Lee’s film, this year’s South Korean Oscar submission, was the sensation of the Cannes Film Festival in May (though it went home prizeless) and it’s one of the best of the year. Jongsu is the movie’s protagonist: a slow-witted aspiring writer who moves home to his father’s livestock farm (it consists of little more than a lone cow) in the border town of Paju northwest of Seoul. His father, a stubborn brute who long ago chased off Jongsu’s mother and sister, has been imprisoned for assaulting a government official.
Before returning home, Jongsu runs into Haemi, who’s working scantily dressed on the sidewalk, holding raffles that award cheap prizes. Jongsu, reticent and awkward, barely bats an eye when she reminds him they grew up together in Paju. Their past together seems a comfort to Haemi, who a little later draws Jongsu back to her tiny apartment. During their lovemaking, Jongsu breathes anxiously while staring at a momentary flicker of reflection that, Haemi has told him, is the only sun the apartment gets.
When Haemi, a restless, fatalistic soul in search of something more, flies to Africa, she returns — to Jongsu’s disappointment — with Ben. He’s preternaturally suave, drives a Porsche and lives in the fashionable Seoul neighborhood of Gangnam. If Jongsu is trapped in the old Korea, Ben is a symbol of the new. “He’s the Great Gatsby,” says the awed Jongsu.
But there’s also something disturbing about Ben whose interest in the far poorer Haemi and Jongsu (whom he warmly befriends while stealing Haemi’s affection) immediately arouses our suspicions. While Haemi is dancing, Ben shares a dark secret with Jongsu. Soon after, Haemi disappears, and Jongsu is lured into a desperate, obsessive mission to find her. In his father’s old truck he tails Ben’s sports car; across the rural outskirts of Paju he runs, frantically searching for signs of the crime he’s increasingly sure happened.
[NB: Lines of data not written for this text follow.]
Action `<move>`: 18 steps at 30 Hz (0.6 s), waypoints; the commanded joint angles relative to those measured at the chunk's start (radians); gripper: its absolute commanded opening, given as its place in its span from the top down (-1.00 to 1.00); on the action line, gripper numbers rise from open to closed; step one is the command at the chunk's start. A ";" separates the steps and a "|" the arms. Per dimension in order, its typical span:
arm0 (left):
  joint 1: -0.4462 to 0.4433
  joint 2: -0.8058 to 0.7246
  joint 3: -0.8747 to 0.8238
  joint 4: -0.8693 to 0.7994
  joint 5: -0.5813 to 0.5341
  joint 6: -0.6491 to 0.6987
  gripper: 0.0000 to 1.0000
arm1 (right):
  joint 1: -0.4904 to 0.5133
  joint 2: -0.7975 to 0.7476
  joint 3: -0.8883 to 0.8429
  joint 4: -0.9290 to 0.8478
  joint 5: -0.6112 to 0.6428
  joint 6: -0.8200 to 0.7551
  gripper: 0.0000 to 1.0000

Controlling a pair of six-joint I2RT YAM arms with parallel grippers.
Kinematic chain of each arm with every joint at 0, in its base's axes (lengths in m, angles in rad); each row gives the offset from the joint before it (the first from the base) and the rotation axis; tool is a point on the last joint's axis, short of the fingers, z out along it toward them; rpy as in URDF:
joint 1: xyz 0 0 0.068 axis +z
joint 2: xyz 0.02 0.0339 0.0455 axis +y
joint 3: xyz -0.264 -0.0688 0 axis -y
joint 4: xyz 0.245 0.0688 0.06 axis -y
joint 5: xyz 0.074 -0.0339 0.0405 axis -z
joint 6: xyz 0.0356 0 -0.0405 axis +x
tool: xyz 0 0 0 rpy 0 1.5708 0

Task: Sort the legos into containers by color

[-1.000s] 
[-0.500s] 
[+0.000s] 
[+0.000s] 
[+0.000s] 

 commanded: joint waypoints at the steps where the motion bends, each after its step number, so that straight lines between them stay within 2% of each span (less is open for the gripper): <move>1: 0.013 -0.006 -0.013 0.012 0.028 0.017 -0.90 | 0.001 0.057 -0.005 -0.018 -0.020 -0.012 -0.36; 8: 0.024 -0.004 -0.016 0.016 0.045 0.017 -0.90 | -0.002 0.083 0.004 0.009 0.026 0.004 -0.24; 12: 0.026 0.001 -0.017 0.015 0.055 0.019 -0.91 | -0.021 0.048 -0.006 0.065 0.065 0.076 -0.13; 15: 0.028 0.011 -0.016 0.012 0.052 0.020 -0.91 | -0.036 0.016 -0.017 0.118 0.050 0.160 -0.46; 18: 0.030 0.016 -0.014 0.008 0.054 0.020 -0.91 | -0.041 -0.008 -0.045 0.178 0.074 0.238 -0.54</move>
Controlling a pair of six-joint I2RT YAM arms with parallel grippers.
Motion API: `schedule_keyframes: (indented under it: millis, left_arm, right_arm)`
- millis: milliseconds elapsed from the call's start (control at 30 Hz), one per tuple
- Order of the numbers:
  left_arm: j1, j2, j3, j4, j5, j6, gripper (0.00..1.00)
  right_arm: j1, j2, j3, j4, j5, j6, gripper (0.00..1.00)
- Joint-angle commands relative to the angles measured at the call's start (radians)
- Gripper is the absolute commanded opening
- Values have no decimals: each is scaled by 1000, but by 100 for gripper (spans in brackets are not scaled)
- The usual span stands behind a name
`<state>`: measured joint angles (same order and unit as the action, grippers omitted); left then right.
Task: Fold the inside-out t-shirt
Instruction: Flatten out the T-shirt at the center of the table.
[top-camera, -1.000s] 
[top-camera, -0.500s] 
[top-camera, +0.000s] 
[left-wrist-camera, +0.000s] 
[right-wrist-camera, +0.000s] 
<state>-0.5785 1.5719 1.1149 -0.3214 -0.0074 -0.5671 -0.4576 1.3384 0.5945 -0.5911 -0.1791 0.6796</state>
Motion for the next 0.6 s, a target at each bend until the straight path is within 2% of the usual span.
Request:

These scenes, crisscrossing the Korean countryside, further the impression that Lee is taking a view of his country as a whole. But there are touches that expand Lee’s patient tale. A TV in the foreground flickers with news of the Korean youth unemployment rate and of Trump. Asked about what story he’s writing, Jongsu shrugs helplessly: “To me, the world is a mystery.”
Something is wrong in the world of “Burning,” even if it can’t quite be found or articulated. Lee has drawn his film with classic archetypes of class division, but he’s reaching further — grasping, like Jongsu, to hold on to something. He finds no answers, and I’m not sure the film’s violent conclusion quite does justice to the carefully calibrated mysteries that came before it. But like Haemi’s melancholy dance in the half-light, Lee has beautifully, wrenchingly summoned an unshakeable sense of disquiet.
“Burning,” a Well Go USA Entertainment release, is not rated by the Motion Picture Association of America but contains violence and nudity. Korean with English subtitles. Running time: 148 minutes. Three and a half stars out of four.